→ Problem statement:
Of the lines listed below, return exactly those that run from the line containing "MULTIPOLYGON (((107 89, 95" through the line containing "Please outline the", both included.

→ Records for the exercise:
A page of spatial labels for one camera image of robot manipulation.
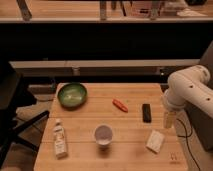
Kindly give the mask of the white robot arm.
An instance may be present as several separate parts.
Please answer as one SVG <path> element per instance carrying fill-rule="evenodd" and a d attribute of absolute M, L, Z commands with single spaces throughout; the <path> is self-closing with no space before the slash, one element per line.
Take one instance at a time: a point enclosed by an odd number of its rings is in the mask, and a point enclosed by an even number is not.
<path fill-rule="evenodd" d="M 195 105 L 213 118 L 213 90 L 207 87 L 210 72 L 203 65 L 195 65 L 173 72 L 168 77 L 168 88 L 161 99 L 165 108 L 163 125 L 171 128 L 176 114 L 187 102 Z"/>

---

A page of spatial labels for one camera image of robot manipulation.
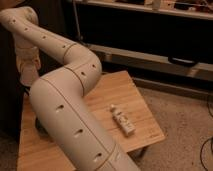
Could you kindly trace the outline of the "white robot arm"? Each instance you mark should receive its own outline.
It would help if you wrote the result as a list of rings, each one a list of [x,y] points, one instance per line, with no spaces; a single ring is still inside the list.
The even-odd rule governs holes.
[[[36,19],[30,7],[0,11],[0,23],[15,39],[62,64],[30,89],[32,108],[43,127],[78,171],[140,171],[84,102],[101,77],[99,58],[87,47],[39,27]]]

==

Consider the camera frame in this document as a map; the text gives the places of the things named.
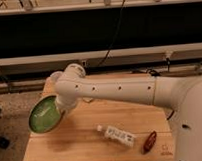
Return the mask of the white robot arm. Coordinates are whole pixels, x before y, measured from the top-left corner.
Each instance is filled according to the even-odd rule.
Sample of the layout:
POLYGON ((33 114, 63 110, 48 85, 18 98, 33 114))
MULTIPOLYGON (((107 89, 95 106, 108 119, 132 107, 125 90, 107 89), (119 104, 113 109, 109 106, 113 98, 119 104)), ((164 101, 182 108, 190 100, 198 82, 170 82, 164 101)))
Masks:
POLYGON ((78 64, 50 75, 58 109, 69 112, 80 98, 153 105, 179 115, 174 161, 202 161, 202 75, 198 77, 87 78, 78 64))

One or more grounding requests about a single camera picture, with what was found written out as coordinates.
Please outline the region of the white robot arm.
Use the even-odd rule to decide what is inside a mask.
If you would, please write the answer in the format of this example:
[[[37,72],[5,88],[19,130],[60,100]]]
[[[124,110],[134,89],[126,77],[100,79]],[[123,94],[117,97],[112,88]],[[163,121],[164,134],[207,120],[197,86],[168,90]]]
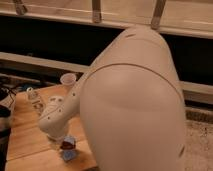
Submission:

→ Written response:
MULTIPOLYGON (((107 89, 95 106, 108 119, 132 107, 125 90, 107 89), (119 104, 113 109, 109 106, 113 98, 119 104)), ((164 101, 182 108, 190 100, 198 82, 170 82, 164 101)))
Masks:
POLYGON ((78 64, 50 75, 58 109, 69 112, 80 98, 153 105, 179 115, 174 161, 202 161, 202 75, 198 77, 87 78, 78 64))

One or more grounding requests about a single camera picture, with what was found written out as coordinates.
Please outline the region of the white robot arm.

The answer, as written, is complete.